皆さんに知っておいてほしいこと

緩和ケアは終末期の患者さんが受けるもの、強い痛みのある人が受けるものといった誤解をされることがあります。がんと診断されたばかりの患者さんにとっては、無縁のものと感じているかもしれません。

でも、実際は違います。がん患者さんのさまざまなつらさ、困りごとに対して関わるのが緩和ケアです。つまり、病気の時期は関係ないのです。診断されたばかりの困りごとも、自分一人で悩むのではなく、病院で解決するために緩和ケアを受けるべきです。

『緩和ケア医師ががん患者になってわかった 「生きる」ためのがんとの付き合い方』(著:廣橋猛/あさ出版)

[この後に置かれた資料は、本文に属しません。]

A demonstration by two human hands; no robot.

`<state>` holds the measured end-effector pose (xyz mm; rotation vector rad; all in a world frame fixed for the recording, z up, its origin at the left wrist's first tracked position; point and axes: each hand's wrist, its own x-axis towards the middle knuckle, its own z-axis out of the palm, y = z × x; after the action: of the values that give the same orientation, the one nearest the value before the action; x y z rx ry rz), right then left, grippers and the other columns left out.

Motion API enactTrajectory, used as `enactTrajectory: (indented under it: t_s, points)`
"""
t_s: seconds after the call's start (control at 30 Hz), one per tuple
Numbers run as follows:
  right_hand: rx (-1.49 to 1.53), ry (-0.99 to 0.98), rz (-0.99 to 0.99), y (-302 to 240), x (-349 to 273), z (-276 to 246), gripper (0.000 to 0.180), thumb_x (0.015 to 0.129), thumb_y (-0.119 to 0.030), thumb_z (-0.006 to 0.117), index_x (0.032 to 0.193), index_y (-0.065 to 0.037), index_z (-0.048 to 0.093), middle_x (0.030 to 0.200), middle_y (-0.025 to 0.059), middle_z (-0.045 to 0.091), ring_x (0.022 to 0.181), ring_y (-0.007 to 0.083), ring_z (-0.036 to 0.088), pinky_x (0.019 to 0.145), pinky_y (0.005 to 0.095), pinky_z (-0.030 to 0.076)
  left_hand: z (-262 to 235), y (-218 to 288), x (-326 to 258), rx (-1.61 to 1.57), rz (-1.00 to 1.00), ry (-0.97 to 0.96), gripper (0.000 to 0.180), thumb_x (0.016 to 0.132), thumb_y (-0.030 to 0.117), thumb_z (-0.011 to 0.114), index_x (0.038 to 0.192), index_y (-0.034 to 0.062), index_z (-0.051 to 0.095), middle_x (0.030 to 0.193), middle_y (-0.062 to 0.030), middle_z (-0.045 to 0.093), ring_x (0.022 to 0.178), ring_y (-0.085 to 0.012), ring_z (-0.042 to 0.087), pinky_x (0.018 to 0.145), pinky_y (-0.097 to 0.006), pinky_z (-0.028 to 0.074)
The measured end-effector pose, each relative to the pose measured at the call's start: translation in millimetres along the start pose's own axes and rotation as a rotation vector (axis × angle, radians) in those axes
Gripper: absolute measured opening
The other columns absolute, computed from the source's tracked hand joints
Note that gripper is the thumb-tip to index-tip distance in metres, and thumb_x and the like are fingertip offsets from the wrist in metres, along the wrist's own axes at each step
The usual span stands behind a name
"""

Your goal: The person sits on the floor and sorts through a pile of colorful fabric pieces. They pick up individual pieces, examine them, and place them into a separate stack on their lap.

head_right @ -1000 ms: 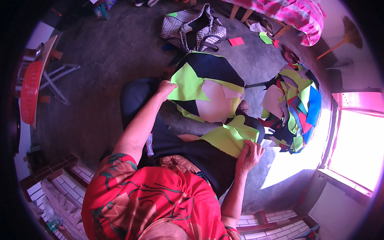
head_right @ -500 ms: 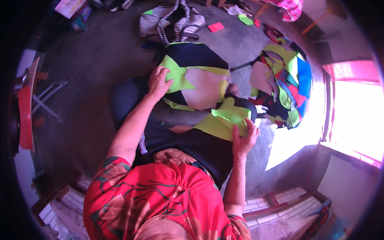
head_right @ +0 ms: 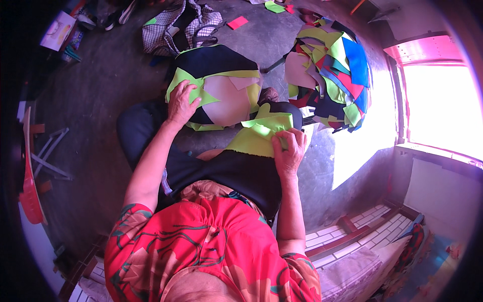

がんと診断され治療に臨まれる患者さんが抱える困りごとは、ざっと考えても以下のようなものがあると考えられます。

・治療の効果や予後に関すること

・病気や治療に伴う痛み、その他の症状

・がん治療(手術、化学療法、放射線療法など)による副作用

・職場や学校での長期間の休暇

・がんと診断されたことによる気持ちのつらさ

・家族への心配とその将来に対する不安(子供の世話、配偶者への影響など)

・医療費の支払い、失業や休業に伴う収入減少

・治療や病気に伴う身体的変化(外見の変化、体重の増減など)

・がん治療が日常生活へ与える影響

・社会的なサポートを受ける方法

・食事や運動の工夫

・死に関わること

これら、すべてが緩和ケアの対象です。